Hembery przyznał jednak, że nie ma natychmiastowych planów zarówno dla 18-calowych felg, jak i bardzo szerokich 15-calowych opon: Zespoły nie są chętne, a my potrzebowalibyśmy samochodu do testów. Przyznał jednak, że rozkoszuje się obecnie swoją letnią przerwą: Świetnie, po prostu się nudzę, czytam, piję piwo i koktajle. Dokładnie to, czego potrzebowałem - powiedział.

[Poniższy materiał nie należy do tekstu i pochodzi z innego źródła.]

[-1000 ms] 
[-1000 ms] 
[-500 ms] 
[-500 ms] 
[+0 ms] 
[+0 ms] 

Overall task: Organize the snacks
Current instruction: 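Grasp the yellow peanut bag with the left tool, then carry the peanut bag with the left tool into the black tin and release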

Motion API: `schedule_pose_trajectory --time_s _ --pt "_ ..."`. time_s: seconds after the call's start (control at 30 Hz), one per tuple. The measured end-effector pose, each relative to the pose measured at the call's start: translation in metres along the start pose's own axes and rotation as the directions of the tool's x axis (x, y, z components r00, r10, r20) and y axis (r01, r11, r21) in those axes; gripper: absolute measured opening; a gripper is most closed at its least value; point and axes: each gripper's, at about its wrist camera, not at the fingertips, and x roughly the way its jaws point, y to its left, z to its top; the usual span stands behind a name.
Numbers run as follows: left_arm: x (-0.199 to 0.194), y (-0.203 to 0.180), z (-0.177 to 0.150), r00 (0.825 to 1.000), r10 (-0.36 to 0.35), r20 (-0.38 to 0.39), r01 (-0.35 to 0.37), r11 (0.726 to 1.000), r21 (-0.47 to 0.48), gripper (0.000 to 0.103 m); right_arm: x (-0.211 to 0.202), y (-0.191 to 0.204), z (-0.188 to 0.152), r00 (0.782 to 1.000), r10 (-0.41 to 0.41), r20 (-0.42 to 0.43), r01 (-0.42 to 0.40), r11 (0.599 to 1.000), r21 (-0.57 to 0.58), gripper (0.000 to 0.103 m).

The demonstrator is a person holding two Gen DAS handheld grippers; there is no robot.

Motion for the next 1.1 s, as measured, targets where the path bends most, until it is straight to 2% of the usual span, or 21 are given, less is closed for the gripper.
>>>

Źródło: onestopstrategy.com

KOMENTARZE

3
IceMan11
12.08.2011 09:29
Przecież nie dostaną jednego zestawu na każdą część kwalifikacji, ponieważ to byłoby gorsze od tego co mamy teraz. Gdy kierowca w Q3 popełni błąd to zjeżdża po nowe gumy i robi kolejne szybkie okrążenie.
ENDR
12.08.2011 08:39
A co, jak kółko nie będzie czyste i będzie drugie podejście? A to już kierowcy/bolidu wina, nie opon. Chyba nikt w takim przypadku nie miałby prawa narzekać na brak ślizgające sie opony. A w 2003 kwalifikacje wyglądały jak? Jedno kółko pomiarowe i tyle. Faworyzuje to kierowców szybkich ZAWSZE a nie tylko po "rozgrzaniu się" po wyjeżdżeniu 10 okrążeń.
Galvan
12.08.2011 10:26
Tylko jedno szybkie kółko? A co, jak kółko nie będzie czyste i będzie drugie podejście? Zbytnio przesadzać też nie można Panie Hembery. ale już w poprzednim newsie wspomniałem - sama idea opon kwalifikacyjnych jest dobrą ideą.